▶ **COLLECTED DATA**
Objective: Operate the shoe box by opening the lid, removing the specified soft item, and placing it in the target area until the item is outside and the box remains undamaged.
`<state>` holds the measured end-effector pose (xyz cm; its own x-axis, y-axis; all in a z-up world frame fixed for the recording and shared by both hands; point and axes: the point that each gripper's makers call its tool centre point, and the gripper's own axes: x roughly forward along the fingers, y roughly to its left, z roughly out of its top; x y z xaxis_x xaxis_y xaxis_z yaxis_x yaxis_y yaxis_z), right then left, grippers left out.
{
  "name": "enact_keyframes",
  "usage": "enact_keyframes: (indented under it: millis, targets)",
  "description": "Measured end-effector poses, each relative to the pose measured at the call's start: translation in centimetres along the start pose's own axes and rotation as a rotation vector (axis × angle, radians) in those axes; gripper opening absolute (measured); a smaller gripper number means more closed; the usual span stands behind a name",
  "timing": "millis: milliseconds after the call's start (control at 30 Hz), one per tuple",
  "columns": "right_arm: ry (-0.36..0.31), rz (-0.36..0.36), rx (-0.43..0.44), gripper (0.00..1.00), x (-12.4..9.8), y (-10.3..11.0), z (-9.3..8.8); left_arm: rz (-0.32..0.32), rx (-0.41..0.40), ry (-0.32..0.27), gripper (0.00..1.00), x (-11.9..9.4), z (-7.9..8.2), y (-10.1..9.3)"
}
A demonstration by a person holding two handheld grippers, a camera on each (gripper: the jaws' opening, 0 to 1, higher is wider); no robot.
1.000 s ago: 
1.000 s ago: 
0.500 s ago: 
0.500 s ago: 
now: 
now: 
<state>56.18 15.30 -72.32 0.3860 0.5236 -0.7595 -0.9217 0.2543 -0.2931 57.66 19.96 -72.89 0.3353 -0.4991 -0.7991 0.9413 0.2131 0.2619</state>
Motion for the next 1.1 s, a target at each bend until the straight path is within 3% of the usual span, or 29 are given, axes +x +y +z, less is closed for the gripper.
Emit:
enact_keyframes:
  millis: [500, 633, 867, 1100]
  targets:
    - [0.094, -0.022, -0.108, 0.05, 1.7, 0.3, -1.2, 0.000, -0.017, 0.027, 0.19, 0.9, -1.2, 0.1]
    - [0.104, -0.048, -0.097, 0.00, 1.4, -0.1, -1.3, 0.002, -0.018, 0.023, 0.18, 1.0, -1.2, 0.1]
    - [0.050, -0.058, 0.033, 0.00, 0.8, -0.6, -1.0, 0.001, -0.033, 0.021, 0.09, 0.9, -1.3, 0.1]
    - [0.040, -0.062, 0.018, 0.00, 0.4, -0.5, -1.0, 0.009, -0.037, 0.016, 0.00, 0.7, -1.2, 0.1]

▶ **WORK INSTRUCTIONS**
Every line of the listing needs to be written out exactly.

▶ **SOLVED PROBLEM**
Objective: Operate the shoe box by opening the lid, removing the specified soft item, and placing it in the target area until the item is outside and the box remains undamaged.
`<state>` holds the measured end-effector pose (xyz cm; its own x-axis, y-axis; all in a z-up world frame fixed for the recording and shared by both hands; point and axes: the point that each gripper's makers call its tool centre point, and the gripper's own axes: x roughly forward along the fingers, y roughly to its left, z roughly out of its top; x y z xaxis_x xaxis_y xaxis_z yaxis_x yaxis_y yaxis_z), right then left, grippers left out.
{
  "name": "enact_keyframes",
  "usage": "enact_keyframes: (indented under it: millis, targets)",
  "description": "Measured end-effector poses, each relative to the pose measured at the call's start: translation in centimetres along the start pose's own axes and rotation as a rotation vector (axis × angle, radians) in those axes; gripper opening absolute (measured); a smaller gripper number means more closed; the usual span stands behind a name",
  "timing": "millis: milliseconds after the call's start (control at 30 Hz), one per tuple",
  "columns": "right_arm: ry (-0.36..0.31), rz (-0.36..0.36), rx (-0.43..0.44), gripper (0.00..1.00), x (-12.4..9.8), y (-10.3..11.0), z (-9.3..8.8); left_arm: rz (-0.32..0.32), rx (-0.41..0.40), ry (-0.32..0.27), gripper (0.00..1.00), x (-11.9..9.4), z (-7.9..8.2), y (-10.1..9.3)"
}
A demonstration by a person holding two handheld grippers, a camera on each (gripper: the jaws' opening, 0 to 1, higher is wider); no robot.
1.000 s ago: 
1.000 s ago: 
0.500 s ago: 
0.500 s ago: 
now: 
now: 
<state>56.18 15.30 -72.32 0.3860 0.5236 -0.7595 -0.9217 0.2543 -0.2931 57.66 19.96 -72.89 0.3353 -0.4991 -0.7991 0.9413 0.2131 0.2619</state>
Motion for the next 1.1 s, a target at each bend until the straight path is within 3% of the usual span, or 29 are given, axes +x +y +z, less is closed for the gripper.
Emit:
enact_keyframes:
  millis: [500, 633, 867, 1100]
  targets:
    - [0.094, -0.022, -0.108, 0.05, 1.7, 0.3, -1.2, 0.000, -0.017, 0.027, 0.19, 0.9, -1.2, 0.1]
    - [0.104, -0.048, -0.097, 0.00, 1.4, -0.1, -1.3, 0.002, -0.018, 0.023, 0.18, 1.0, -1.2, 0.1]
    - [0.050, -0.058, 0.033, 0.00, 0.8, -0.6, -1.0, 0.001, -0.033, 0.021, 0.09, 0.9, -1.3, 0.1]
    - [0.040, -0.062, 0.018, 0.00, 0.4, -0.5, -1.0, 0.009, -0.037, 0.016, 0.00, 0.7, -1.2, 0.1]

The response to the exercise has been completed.